Within the data below, count the lines that include the word "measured". Provide the number and nothing further.

(Available data)

━━━

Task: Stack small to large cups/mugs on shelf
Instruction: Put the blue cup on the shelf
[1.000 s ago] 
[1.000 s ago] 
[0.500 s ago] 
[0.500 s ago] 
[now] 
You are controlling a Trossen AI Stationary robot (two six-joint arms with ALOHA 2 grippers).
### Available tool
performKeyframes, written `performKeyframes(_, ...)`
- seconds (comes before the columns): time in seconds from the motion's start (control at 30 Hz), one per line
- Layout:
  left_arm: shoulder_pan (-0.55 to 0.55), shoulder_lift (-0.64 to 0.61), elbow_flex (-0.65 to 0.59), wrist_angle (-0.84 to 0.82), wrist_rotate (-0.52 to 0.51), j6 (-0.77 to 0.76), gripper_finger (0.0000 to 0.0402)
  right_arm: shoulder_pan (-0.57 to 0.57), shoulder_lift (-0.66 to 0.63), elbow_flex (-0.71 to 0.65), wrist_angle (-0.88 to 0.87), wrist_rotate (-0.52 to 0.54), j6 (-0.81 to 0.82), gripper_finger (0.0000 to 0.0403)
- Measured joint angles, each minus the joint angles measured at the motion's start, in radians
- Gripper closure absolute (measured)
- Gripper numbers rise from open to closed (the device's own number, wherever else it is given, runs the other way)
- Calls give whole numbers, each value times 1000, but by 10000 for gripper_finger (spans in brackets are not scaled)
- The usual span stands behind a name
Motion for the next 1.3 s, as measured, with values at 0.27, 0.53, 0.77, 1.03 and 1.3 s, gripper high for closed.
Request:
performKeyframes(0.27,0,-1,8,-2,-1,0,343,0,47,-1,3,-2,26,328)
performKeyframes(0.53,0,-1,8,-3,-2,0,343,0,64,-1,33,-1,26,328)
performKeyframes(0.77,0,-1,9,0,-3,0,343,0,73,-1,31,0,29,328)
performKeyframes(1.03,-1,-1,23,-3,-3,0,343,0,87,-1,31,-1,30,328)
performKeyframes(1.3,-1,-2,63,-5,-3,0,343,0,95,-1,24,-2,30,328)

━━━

(Answer to the problem) 3